Some material on IF:
I don’t think it’s for everybody and, may not even be for me long-term, but I’ll give it a try and hope to learn some things from it that I can incorporate into my life later on. So far I just feel hungry throughout the day. Towards the end of the fast last night, right before I ate, I started to get a hunger headache. It’s all downhill from there; I get cranky, feel nauseated, etc. All of those symptoms were alleviated by eating. It feels good to actually be hungry sometimes. Too often I feel like I’m just eating out of routine. I really like looking forward to dinner again!

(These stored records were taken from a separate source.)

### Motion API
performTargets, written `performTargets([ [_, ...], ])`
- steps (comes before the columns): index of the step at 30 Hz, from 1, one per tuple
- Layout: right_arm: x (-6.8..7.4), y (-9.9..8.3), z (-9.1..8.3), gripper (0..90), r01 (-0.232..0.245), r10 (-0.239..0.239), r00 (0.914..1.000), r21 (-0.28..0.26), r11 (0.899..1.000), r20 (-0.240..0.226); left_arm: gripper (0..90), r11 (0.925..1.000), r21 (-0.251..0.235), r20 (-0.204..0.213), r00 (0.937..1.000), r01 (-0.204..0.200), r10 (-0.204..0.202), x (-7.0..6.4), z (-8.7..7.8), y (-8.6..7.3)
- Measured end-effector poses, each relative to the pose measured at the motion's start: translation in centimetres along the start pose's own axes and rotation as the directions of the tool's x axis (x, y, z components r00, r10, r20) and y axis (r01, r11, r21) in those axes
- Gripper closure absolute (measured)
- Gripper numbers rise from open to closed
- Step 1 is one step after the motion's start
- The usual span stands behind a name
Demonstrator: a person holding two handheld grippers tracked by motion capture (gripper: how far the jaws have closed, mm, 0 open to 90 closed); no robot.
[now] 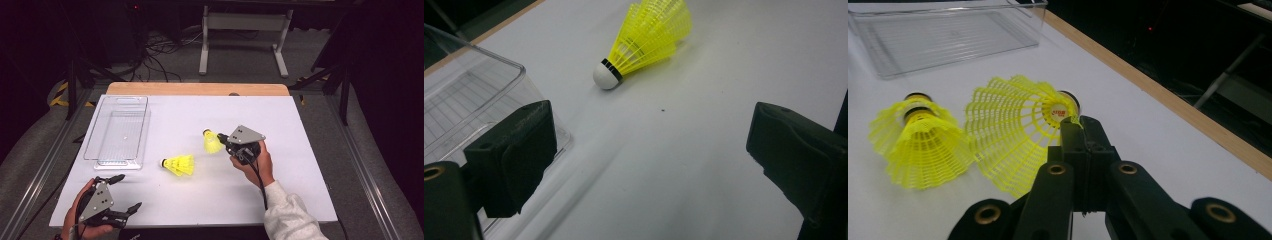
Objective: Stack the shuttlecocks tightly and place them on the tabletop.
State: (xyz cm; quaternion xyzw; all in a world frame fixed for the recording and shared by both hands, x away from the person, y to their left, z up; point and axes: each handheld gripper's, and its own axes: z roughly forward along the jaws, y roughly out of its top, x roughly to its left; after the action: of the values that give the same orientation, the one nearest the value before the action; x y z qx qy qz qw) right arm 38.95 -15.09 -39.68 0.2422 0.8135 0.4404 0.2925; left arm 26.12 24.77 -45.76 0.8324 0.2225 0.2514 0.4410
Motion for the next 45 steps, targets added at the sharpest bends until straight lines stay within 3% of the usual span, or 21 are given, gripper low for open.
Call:
performTargets([
  [9,1.6,-1.1,-2.1,90.0,0.059,-0.06,0.9943,-0.007,0.998,-0.088,7.0,1.0,0.005,-0.004,1.0,-0.001,0.001,0.0,0.0,0.0],
  [20,3.6,-2.6,-2.3,90.0,0.109,-0.101,0.9788,0.032,0.994,-0.178,7.0,1.0,0.007,-0.006,1.0,-0.003,0.003,-0.1,-0.1,0.0],
  [33,5.2,-3.3,0.2,90.0,0.137,-0.123,0.9584,0.039,0.99,-0.258,7.0,0.9999,0.012,-0.001,1.0,-0.007,0.007,-0.1,0.0,0.0],
  [42,5.5,-3.5,2.1,90.0,0.143,-0.124,0.9531,0.05,0.988,-0.276,7.0,0.9998,0.018,0.002,0.9999,-0.013,0.012,-0.1,0.1,0.0],
  [45,5.5,-3.6,2.5,90.0,0.136,-0.117,0.9547,0.051,0.989,-0.273,7.0,0.9998,0.018,0.004,1.0,-0.007,0.007,-0.1,0.2,-0.1],
])
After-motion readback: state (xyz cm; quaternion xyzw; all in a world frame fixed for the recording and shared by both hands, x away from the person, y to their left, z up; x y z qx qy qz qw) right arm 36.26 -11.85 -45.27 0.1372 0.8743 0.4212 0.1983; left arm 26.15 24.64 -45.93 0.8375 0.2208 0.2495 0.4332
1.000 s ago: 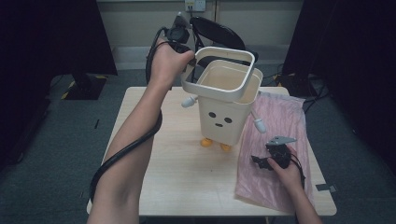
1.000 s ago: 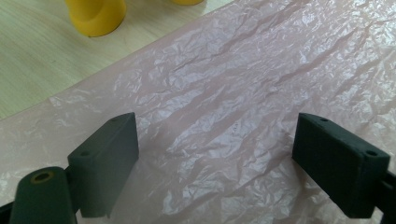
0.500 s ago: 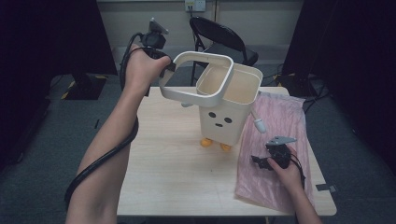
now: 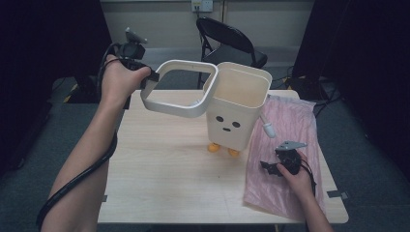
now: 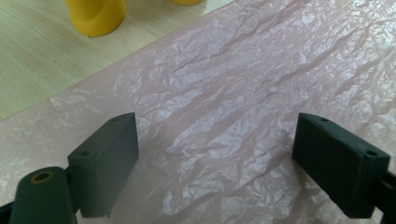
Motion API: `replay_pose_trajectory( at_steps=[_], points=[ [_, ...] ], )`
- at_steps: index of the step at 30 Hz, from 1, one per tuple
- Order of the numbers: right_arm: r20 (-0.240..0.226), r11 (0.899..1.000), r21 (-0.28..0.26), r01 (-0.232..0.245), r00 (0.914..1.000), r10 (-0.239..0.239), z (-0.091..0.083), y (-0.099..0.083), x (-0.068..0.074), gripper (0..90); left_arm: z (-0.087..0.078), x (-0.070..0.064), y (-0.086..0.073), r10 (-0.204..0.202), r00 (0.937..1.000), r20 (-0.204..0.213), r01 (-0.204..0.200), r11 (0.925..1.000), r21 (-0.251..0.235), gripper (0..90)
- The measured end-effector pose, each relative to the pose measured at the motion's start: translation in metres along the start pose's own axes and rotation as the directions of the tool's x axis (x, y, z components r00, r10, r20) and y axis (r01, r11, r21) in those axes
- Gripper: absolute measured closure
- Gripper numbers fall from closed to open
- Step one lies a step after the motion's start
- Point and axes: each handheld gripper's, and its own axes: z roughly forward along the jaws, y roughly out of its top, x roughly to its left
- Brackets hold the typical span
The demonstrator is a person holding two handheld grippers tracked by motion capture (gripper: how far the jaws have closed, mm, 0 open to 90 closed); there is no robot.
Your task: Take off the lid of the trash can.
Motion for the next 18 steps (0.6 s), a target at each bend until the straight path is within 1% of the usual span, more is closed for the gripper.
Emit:
replay_pose_trajectory(
  at_steps=[2, 3, 5, 6, 7, 10, 14, 16, 17, 18],
  points=[
    [0.001, 1.0, 0.0, 0.0, 1.0, 0.0, 0.0, 0.0, 0.0, 13.4, -0.002, 0.006, -0.006, -0.001, 1.0, -0.009, 0.001, 1.0, 0.001, 84.7],
    [0.0, 1.0, 0.0, 0.0, 1.0, 0.0, 0.0, 0.0, 0.0, 13.4, -0.003, 0.01, -0.009, -0.014, 0.9999, -0.007, 0.014, 0.9999, 0.0, 84.7],
    [0.001, 1.0, 0.0, 0.0, 1.0, 0.0, 0.0, 0.0, 0.0, 13.4, -0.004, 0.016, -0.014, -0.012, 0.9999, -0.007, 0.012, 0.9999, 0.004, 84.7],
    [0.0, 1.0, 0.0, 0.0, 1.0, 0.0, 0.0, 0.0, 0.0, 13.4, -0.004, 0.018, -0.017, -0.018, 0.9998, -0.006, 0.018, 0.9998, 0.006, 84.7],
    [0.0, 1.0, 0.0, 0.0, 1.0, 0.0, 0.0, 0.0, 0.0, 13.4, -0.004, 0.02, -0.02, -0.012, 0.9999, -0.007, 0.012, 0.9999, 0.009, 84.7],
    [0.001, 1.0, -0.001, 0.0, 1.0, 0.0, 0.0, 0.0, 0.0, 13.4, -0.004, 0.026, -0.03, -0.023, 0.9997, 0.013, 0.023, 0.9997, 0.003, 84.7],
    [0.001, 1.0, -0.001, 0.0, 1.0, 0.0, 0.0, 0.0, 0.0, 13.4, -0.005, 0.033, -0.04, -0.038, 0.9989, 0.029, 0.038, 0.9993, -0.002, 84.8],
    [0.001, 1.0, -0.001, 0.0, 1.0, 0.0, 0.0, 0.0, 0.0, 13.4, -0.008, 0.036, -0.044, -0.037, 0.9985, 0.041, 0.037, 0.9993, -0.001, 84.8],
    [0.001, 1.0, -0.001, 0.0, 1.0, 0.0, 0.0, 0.0, 0.0, 13.4, -0.01, 0.037, -0.045, -0.043, 0.9982, 0.041, 0.043, 0.9991, 0.001, 84.8],
    [0.001, 1.0, -0.001, 0.0, 1.0, 0.0, 0.0, 0.0, 0.0, 13.4, -0.011, 0.038, -0.047, -0.033, 0.9991, 0.028, 0.032, 0.9995, 0.005, 84.8]
  ],
)
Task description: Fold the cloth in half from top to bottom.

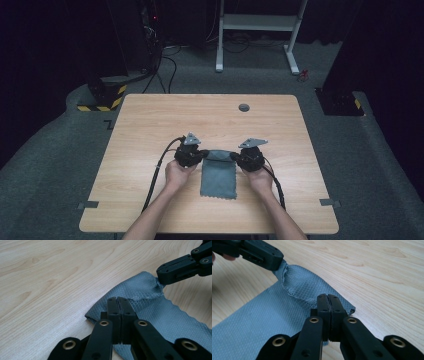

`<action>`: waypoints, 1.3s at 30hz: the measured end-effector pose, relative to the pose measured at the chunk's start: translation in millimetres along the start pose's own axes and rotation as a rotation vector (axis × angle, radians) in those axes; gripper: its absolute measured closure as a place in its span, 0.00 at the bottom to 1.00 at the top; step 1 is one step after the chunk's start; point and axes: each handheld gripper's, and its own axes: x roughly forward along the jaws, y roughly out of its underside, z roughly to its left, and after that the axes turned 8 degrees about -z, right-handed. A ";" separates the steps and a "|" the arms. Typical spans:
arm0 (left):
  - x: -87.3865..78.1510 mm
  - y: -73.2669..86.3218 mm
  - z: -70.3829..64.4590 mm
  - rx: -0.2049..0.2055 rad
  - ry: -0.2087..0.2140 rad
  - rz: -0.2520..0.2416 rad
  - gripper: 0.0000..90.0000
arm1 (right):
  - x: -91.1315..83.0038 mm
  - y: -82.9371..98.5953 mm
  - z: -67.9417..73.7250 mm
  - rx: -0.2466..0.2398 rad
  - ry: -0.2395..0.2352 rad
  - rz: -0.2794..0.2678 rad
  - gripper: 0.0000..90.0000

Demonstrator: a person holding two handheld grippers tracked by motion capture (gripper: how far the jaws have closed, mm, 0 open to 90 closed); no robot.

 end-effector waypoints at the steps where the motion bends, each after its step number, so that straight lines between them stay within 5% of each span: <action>1: -0.6 1.1 -1.1 -0.002 0.002 0.002 0.99 | -0.8 1.2 0.2 0.000 -0.003 -0.003 0.99; 34: -22.6 20.9 -21.1 0.007 0.065 -0.024 0.99 | -25.2 22.9 16.1 -0.001 -0.050 -0.036 0.99; 39: -23.5 24.5 -25.8 0.043 0.064 0.000 0.99 | -27.4 27.3 20.4 -0.012 -0.058 -0.031 0.99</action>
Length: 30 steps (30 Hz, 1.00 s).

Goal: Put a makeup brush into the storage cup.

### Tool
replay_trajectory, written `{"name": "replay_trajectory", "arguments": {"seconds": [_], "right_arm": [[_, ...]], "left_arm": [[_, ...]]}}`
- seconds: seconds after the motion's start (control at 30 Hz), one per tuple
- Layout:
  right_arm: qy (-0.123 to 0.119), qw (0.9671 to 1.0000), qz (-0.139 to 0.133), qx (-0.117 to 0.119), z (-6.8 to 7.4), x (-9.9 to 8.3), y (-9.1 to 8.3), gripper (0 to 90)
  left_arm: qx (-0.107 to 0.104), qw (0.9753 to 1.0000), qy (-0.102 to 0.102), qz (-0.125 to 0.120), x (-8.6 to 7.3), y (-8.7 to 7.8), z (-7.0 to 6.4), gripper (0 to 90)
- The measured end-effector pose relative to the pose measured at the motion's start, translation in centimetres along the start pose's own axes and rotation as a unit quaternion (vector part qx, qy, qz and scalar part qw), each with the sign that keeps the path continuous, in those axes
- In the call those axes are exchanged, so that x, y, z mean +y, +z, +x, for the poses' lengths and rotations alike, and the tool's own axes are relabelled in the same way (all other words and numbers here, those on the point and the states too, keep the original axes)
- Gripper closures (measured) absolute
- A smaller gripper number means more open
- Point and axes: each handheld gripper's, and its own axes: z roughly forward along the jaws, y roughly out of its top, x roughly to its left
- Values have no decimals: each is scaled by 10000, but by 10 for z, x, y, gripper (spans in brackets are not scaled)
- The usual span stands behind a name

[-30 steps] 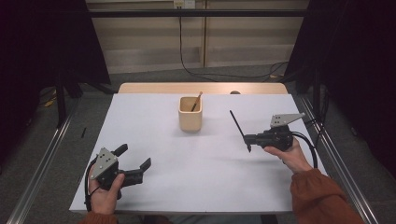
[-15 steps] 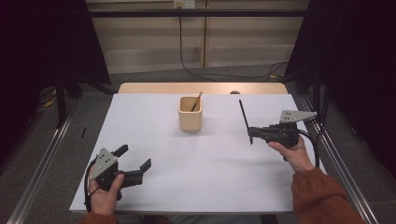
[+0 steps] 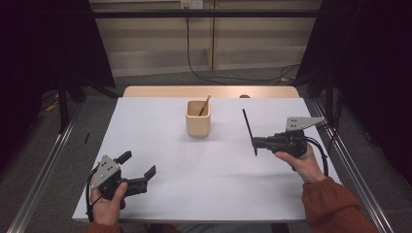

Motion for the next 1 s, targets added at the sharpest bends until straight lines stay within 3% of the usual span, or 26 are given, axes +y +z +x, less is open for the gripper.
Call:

Have you ever done intermittent fasting or fasted for religious/spiritual/political reasons or subscribed to the “only eat when you are hungry” mantra? I actually know lots of (healthy weight) individuals that eat just once a day and maintain their weight effortlessly. In fact, my husband was a once-a-day-eater before I met him. I think eating when you are hungry makes sense, but it’s also good to monitor and log your intake to be sure that you’re covering all your needs. Definitely consult your health-care provider before doing it.
I’m eating dinner in a few hours, but I’ve been so busy all day that it [hunger] hasn’t really bothered me. Like I said, great time for me to try it out!